There's also a big difference between "money laundering" and "tax avoidance". "Tax evasion" is the equivalent to money laundering but most businesses do the latter by sending their profits to "tax shelters" and that is perfectly legal in theory ...
| Wyrdness said: Salaries are nothing, what goes into your bank is going to go back into the system unless you are one of the top earners it's one of the biggest illusions around, if you think companies pay out of the good of their heart and the law has no bearing you're kidding yourself as the law is why you're getting paid. Why do you think minimum wage exists in many countries if companies cared? Why do you think a lot of your own US products are made in counties like China by ultra cheap labour instead of providing jobs back home? Why do you think the are things like Unions for different industries? The law stepped in to make sure people are paid a fair amount and clamped down on exploitation otherwise you'd be doing your work for free if left up to companies, look up history business has never cared for the people and workers, all that matters are their own pockets. Companies don't pay what they think you're worth that's you dreaming they pay what the rate of what the role is again this was all the doing of the laws and Unions. |
Sounds exactly like what a freeloader would say ...

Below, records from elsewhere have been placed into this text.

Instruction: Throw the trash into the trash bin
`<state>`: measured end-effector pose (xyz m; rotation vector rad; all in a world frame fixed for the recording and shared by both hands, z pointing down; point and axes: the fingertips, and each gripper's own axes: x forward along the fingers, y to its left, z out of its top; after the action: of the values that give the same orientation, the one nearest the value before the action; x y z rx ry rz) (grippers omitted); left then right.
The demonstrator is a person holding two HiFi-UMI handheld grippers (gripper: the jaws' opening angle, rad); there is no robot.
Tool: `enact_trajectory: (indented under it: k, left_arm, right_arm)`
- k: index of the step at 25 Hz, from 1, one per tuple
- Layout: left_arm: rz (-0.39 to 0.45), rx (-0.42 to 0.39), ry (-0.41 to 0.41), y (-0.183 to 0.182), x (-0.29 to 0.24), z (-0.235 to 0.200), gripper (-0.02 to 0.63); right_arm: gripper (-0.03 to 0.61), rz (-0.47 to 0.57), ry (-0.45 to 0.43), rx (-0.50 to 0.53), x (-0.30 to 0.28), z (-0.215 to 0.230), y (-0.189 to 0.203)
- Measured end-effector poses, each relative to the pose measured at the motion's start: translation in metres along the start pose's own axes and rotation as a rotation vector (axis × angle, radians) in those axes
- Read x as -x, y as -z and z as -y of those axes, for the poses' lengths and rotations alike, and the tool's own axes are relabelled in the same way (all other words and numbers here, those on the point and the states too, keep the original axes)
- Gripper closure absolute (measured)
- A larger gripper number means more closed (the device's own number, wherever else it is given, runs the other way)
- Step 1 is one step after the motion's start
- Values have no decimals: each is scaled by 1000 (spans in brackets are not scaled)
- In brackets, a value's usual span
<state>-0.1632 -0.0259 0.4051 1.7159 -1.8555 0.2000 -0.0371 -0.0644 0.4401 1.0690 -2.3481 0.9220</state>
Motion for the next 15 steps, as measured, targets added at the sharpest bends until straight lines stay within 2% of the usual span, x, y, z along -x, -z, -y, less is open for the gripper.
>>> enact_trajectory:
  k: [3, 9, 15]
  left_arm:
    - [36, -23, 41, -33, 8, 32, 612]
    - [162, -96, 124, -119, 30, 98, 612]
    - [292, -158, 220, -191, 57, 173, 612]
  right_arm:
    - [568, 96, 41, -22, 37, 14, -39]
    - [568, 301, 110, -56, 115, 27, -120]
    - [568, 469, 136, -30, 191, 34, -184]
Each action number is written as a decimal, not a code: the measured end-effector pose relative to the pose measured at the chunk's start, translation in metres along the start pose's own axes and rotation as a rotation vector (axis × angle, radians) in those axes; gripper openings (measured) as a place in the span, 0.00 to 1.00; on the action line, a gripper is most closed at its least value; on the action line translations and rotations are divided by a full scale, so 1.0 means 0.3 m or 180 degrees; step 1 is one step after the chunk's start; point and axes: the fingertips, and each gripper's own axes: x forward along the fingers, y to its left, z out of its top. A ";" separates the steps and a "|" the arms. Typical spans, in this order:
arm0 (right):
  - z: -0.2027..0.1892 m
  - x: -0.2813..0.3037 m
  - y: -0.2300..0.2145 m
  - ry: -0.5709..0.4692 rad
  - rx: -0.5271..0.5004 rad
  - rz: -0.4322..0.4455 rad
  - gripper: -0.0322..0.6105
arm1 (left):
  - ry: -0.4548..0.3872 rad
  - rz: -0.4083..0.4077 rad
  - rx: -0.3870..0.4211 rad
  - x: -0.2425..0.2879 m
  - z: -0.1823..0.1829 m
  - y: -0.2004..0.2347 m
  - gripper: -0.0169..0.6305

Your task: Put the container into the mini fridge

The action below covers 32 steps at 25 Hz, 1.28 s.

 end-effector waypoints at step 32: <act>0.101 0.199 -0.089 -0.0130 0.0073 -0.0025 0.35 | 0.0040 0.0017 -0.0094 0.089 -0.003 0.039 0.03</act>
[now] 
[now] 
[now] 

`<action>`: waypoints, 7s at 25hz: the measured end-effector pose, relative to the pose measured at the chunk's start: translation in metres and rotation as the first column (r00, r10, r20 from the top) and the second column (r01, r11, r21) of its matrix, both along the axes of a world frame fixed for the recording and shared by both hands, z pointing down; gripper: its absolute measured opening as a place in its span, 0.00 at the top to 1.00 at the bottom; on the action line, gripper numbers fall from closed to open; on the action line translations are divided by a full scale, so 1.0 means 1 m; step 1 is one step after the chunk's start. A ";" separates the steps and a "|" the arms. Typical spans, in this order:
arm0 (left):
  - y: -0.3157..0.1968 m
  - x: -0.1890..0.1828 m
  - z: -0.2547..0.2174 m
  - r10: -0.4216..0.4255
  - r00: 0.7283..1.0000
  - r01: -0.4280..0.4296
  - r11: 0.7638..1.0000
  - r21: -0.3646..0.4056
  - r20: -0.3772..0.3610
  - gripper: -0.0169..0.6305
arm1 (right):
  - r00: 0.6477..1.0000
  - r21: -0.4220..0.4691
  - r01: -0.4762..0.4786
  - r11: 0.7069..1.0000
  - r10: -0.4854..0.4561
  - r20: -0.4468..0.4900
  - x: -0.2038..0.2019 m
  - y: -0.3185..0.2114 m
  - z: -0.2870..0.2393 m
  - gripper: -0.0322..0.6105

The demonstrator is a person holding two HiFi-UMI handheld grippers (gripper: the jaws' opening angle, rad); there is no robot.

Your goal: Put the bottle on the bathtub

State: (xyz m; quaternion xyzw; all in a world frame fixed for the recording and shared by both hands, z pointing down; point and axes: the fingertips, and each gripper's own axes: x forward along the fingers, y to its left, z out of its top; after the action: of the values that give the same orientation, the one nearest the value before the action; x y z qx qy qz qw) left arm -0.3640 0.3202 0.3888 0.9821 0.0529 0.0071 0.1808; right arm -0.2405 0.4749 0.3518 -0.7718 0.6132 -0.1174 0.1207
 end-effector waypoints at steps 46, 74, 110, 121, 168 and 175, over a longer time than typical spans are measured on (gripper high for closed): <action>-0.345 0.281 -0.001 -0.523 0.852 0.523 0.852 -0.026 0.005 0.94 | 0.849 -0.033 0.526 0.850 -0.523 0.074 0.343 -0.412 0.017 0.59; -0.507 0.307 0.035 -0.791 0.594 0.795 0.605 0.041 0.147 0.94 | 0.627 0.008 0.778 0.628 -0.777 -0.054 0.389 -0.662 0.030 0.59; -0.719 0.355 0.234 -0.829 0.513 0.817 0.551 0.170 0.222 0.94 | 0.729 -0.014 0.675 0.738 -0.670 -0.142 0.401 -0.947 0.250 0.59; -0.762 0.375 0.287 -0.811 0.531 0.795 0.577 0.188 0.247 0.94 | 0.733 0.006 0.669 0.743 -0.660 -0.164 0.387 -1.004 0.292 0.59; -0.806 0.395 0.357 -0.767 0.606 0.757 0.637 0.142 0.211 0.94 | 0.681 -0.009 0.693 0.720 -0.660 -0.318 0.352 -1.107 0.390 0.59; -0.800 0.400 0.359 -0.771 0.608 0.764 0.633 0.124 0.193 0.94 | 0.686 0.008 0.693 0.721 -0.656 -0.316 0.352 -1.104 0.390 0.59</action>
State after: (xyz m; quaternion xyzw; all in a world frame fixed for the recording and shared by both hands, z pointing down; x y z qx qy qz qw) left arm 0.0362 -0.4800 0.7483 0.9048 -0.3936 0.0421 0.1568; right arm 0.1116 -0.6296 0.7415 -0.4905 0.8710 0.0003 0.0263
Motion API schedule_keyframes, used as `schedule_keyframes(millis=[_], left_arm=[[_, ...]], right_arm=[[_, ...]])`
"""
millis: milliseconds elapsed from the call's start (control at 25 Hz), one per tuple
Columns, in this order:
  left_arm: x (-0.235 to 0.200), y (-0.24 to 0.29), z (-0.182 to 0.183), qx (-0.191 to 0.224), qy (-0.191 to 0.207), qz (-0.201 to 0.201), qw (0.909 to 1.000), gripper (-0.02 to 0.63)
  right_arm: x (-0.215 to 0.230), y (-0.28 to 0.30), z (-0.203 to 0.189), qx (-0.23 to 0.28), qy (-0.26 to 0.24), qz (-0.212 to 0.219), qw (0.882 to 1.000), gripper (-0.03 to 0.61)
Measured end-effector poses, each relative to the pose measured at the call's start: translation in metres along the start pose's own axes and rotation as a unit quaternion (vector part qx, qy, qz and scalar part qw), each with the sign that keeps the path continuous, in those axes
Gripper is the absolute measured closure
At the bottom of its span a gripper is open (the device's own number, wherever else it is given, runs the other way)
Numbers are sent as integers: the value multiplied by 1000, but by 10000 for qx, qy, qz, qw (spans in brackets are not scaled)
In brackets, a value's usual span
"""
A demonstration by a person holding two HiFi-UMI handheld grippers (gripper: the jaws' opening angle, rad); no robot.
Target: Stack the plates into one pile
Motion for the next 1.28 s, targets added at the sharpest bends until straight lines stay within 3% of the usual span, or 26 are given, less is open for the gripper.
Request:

If they truly thought that why wouldn't businesses just pay those high wage jobs minimum wages instead ?
| Wyrdness said: 18% of what exactly, that doesn't tell us anything, most of the money was going to offshores like what the US companies do so they're gaining 18% of depleted funds that shrunk more and more by the day, it's not the perecentage it's what the percentage is of not to mention factors like the currency they were using before the switch to Euro. and many offshore users who don't even declare their money so that 18% doesn't mean anything if it's coming from the bare minimum and doesn't cover the country's standard of living. |
Of their total income! Greece has experienced GDP growth from 1994 to 2007 for consecutively 13 years so the excuse of tax avoidance doesn't apply ...
Their taxation system is the LAST thing I would accuse. There's many other issues that takes precedence over that such as government spending budgets, continous trade deficits, and misrepresentation of their debt ...
Maybe Greece ought to be paying back that debt instead of keeping up their living standards ...
Despite increasing their tax to GDP ratio, Greece ended up being an unmitigated mess ...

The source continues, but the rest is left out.